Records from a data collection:
BEGIN
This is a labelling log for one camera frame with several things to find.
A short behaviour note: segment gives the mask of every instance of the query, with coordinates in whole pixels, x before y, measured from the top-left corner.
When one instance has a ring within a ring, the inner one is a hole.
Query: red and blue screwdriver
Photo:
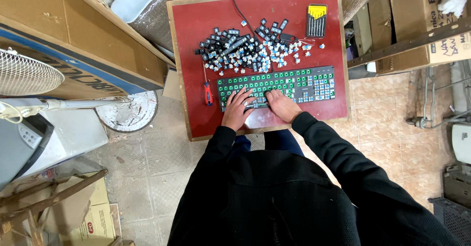
[[[206,69],[204,68],[204,62],[203,62],[203,71],[204,71],[204,101],[206,102],[206,105],[211,106],[212,105],[212,94],[211,90],[209,88],[209,81],[206,79]]]

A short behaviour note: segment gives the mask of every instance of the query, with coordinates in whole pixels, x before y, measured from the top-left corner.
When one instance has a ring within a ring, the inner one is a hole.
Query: precision screwdriver set
[[[324,37],[326,35],[327,5],[309,4],[306,17],[306,36]]]

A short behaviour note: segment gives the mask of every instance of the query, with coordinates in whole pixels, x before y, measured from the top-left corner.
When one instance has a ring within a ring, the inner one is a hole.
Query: right hand
[[[302,113],[301,108],[286,97],[280,90],[271,90],[265,94],[268,105],[275,115],[279,116],[283,121],[292,123],[294,118]]]

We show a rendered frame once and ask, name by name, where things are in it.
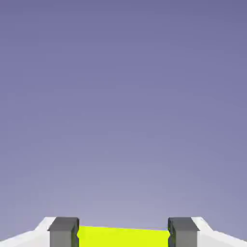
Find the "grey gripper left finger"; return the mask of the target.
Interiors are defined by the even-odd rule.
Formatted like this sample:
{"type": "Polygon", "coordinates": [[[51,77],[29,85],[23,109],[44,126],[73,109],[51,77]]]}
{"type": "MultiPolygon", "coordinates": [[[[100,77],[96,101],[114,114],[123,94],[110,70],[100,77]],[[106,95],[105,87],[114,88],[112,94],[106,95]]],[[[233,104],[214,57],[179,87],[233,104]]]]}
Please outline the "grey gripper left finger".
{"type": "Polygon", "coordinates": [[[0,247],[79,247],[77,217],[45,217],[38,226],[0,241],[0,247]]]}

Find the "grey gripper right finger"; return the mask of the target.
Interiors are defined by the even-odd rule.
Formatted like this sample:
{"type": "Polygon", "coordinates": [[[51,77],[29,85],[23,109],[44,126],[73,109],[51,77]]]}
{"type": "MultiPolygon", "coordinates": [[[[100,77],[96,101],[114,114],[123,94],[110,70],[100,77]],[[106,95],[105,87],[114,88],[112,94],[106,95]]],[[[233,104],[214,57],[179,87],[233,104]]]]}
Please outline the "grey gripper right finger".
{"type": "Polygon", "coordinates": [[[247,247],[247,241],[213,230],[202,217],[169,217],[168,247],[247,247]]]}

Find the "large yellow box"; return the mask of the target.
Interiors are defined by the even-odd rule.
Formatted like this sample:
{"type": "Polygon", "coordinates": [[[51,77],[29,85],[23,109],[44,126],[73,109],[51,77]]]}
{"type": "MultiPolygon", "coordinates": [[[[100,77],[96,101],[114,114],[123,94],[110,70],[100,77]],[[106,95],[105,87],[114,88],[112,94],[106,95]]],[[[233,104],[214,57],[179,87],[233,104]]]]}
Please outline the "large yellow box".
{"type": "Polygon", "coordinates": [[[169,231],[80,226],[79,247],[168,247],[169,231]]]}

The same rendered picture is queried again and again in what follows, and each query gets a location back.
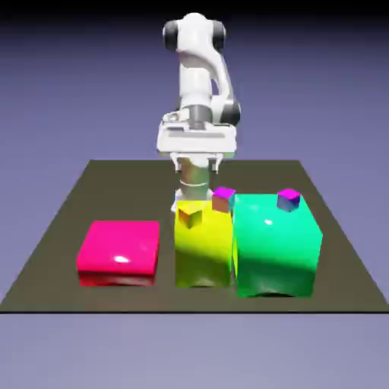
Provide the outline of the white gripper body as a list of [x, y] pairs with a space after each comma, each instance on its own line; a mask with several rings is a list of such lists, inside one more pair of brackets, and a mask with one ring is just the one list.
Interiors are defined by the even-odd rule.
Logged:
[[209, 153], [233, 157], [237, 149], [236, 128], [232, 125], [205, 123], [205, 129], [190, 129], [187, 122], [161, 122], [157, 150], [164, 156], [171, 153]]

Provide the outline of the small magenta cube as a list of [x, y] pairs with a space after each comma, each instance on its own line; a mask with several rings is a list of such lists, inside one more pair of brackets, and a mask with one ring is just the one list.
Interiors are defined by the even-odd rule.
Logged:
[[236, 190], [218, 187], [213, 191], [212, 209], [221, 213], [231, 213], [235, 204]]
[[292, 188], [285, 188], [277, 193], [277, 207], [292, 212], [299, 207], [301, 194]]

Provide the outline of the small yellow cube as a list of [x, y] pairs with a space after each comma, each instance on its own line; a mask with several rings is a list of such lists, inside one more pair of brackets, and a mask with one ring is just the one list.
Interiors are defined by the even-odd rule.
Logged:
[[179, 221], [188, 229], [201, 223], [203, 210], [196, 205], [179, 207]]

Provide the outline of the large yellow box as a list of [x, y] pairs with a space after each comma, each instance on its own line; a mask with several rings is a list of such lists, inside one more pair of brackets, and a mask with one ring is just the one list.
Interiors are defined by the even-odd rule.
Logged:
[[[179, 221], [179, 207], [203, 210], [200, 224], [190, 229]], [[211, 201], [178, 201], [174, 222], [176, 286], [228, 287], [232, 273], [232, 217], [212, 209]]]

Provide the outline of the large pink box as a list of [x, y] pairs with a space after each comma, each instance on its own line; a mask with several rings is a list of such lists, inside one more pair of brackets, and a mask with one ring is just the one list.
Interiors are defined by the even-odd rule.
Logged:
[[152, 286], [160, 225], [147, 220], [96, 220], [76, 258], [82, 286]]

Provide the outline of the large green box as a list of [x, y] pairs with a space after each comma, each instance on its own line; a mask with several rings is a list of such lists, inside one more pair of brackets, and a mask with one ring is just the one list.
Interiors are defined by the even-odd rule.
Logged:
[[277, 207], [276, 194], [237, 194], [232, 212], [239, 297], [309, 297], [323, 233], [301, 194], [299, 207]]

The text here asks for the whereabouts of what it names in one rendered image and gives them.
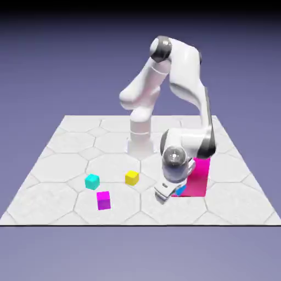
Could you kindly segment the large pink box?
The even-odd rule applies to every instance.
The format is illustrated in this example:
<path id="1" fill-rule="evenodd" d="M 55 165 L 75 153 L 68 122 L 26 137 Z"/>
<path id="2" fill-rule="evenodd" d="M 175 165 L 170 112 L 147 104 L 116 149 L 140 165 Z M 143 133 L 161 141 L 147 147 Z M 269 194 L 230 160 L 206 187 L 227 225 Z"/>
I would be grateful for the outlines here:
<path id="1" fill-rule="evenodd" d="M 204 197 L 207 189 L 207 180 L 209 175 L 210 159 L 195 158 L 195 168 L 188 176 L 186 189 L 181 196 L 172 197 Z"/>

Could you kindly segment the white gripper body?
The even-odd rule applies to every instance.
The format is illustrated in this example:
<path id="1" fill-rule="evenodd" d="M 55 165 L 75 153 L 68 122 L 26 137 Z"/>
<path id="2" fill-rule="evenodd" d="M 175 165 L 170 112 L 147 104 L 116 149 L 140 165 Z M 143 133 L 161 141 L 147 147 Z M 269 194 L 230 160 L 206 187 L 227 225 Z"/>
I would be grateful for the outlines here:
<path id="1" fill-rule="evenodd" d="M 154 187 L 155 197 L 157 201 L 163 205 L 176 191 L 178 191 L 184 185 L 185 180 L 176 183 L 169 182 L 167 179 L 162 178 Z"/>

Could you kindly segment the small cyan cube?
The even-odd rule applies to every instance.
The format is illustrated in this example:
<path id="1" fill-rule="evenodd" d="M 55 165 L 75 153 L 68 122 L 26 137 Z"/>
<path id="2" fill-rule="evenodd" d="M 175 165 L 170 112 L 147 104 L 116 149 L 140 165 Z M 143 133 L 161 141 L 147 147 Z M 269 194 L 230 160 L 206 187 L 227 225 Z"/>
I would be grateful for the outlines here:
<path id="1" fill-rule="evenodd" d="M 97 175 L 89 174 L 85 178 L 85 187 L 87 189 L 96 190 L 100 185 L 100 178 Z"/>

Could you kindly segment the small yellow cube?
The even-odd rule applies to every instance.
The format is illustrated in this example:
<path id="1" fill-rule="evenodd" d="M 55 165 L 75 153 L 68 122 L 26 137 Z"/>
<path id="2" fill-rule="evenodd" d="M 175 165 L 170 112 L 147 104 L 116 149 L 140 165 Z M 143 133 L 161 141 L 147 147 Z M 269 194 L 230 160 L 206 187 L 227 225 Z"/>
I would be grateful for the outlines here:
<path id="1" fill-rule="evenodd" d="M 130 186 L 134 186 L 139 181 L 139 173 L 136 171 L 128 171 L 125 174 L 125 183 Z"/>

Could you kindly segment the small magenta cube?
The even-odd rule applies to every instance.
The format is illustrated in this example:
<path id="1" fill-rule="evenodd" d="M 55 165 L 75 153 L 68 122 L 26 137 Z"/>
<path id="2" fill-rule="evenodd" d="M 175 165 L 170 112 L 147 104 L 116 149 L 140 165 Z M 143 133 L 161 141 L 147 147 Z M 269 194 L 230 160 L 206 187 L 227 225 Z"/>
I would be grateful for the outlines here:
<path id="1" fill-rule="evenodd" d="M 109 191 L 97 192 L 97 207 L 98 207 L 98 210 L 111 209 Z"/>

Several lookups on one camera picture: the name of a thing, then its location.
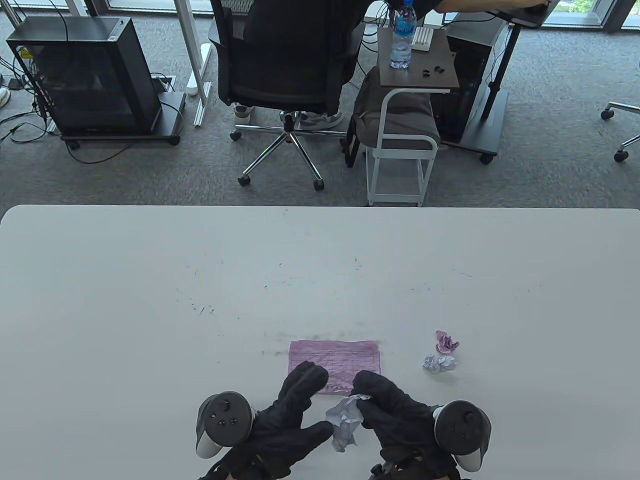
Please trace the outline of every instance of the gray carpet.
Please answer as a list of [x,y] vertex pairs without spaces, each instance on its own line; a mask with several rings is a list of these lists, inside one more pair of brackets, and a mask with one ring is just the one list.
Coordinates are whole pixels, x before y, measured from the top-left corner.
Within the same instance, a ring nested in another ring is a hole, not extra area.
[[[177,19],[140,16],[134,23],[151,71],[177,75],[177,88],[184,90],[189,60]],[[196,23],[204,40],[209,20]],[[4,16],[0,29],[4,38],[11,31]],[[4,42],[0,54],[11,58]],[[375,61],[366,51],[360,59],[365,69]],[[619,112],[605,123],[599,115],[608,100],[640,102],[639,60],[633,33],[523,31],[503,83],[510,97],[499,156],[483,166],[475,154],[440,152],[426,206],[639,208],[640,146],[630,148],[623,164],[612,155],[622,140],[640,132],[640,117]],[[205,76],[216,88],[215,55]],[[362,76],[357,71],[353,82],[359,84]],[[351,84],[343,89],[341,104],[347,113],[355,93]],[[30,103],[26,92],[13,92],[0,118],[28,110]],[[204,126],[194,129],[195,107],[195,99],[189,98],[178,147],[136,145],[96,165],[74,161],[53,136],[26,145],[5,140],[0,149],[0,216],[17,204],[366,203],[364,164],[347,170],[335,140],[303,139],[323,174],[325,191],[313,190],[312,176],[291,145],[280,147],[252,174],[251,185],[242,188],[237,175],[272,137],[245,134],[232,142],[233,114],[217,99],[209,105]],[[258,110],[254,119],[275,125],[276,113]],[[17,122],[3,124],[0,135]],[[92,161],[118,148],[84,144],[77,155]]]

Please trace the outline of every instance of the chair base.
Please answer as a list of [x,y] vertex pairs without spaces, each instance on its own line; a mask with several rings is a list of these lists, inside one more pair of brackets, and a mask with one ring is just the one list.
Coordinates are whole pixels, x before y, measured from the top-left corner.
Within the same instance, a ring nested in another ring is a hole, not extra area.
[[[600,118],[602,118],[602,120],[608,120],[611,117],[613,117],[614,111],[612,110],[612,108],[617,110],[624,110],[630,113],[635,113],[636,115],[640,115],[640,107],[638,106],[628,105],[628,104],[618,103],[618,102],[609,102],[606,108],[600,112]],[[640,141],[640,135],[636,135],[633,138],[630,138],[629,140],[622,142],[618,147],[618,151],[613,155],[613,159],[616,162],[624,162],[627,158],[629,158],[629,152],[625,151],[625,149],[629,145],[633,145],[638,141]]]
[[249,173],[254,171],[258,165],[260,165],[265,158],[271,155],[283,142],[292,143],[296,150],[304,160],[305,165],[311,170],[311,173],[315,177],[314,179],[314,189],[316,191],[320,191],[324,189],[324,181],[322,180],[322,176],[320,176],[320,172],[316,168],[316,166],[309,158],[307,151],[300,143],[298,136],[304,135],[318,135],[318,136],[328,136],[328,137],[340,137],[343,138],[345,136],[344,132],[335,132],[331,130],[315,130],[315,131],[306,131],[296,128],[298,123],[300,122],[300,114],[301,112],[280,112],[280,118],[282,119],[283,126],[282,127],[258,127],[256,125],[236,125],[236,129],[230,134],[232,140],[238,140],[242,132],[261,132],[261,133],[271,133],[278,135],[278,138],[271,142],[271,144],[264,149],[264,151],[256,158],[251,165],[244,169],[242,174],[238,176],[238,183],[243,187],[249,185],[251,182],[251,178],[249,177]]

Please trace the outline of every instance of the hand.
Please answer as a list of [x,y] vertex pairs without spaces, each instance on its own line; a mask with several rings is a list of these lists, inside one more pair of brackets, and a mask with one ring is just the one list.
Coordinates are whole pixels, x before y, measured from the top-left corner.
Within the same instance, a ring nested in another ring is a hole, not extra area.
[[424,480],[449,476],[459,479],[456,462],[438,446],[431,408],[413,400],[393,382],[377,373],[362,371],[353,379],[351,395],[370,395],[358,400],[364,428],[373,429],[380,441],[380,455],[402,464],[420,460]]
[[536,6],[536,5],[549,5],[551,2],[550,0],[511,0],[511,7],[513,8],[527,8],[529,6]]
[[329,422],[300,429],[311,397],[325,385],[329,374],[313,362],[302,362],[282,384],[278,399],[258,412],[249,437],[223,457],[219,475],[237,480],[279,479],[333,434]]

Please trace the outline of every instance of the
END
**Prompt**
Copy the records above exactly, please, but only from the first line through the line containing "Query: red and blue screwdriver".

**Exercise output**
This is a labelling log for one camera frame with several things to find.
A short behaviour note: segment gives the mask of every instance of the query, with coordinates in whole pixels, x before y, measured from the top-left corner.
When one instance has a ring within a ring, the inner one is a hole.
Query: red and blue screwdriver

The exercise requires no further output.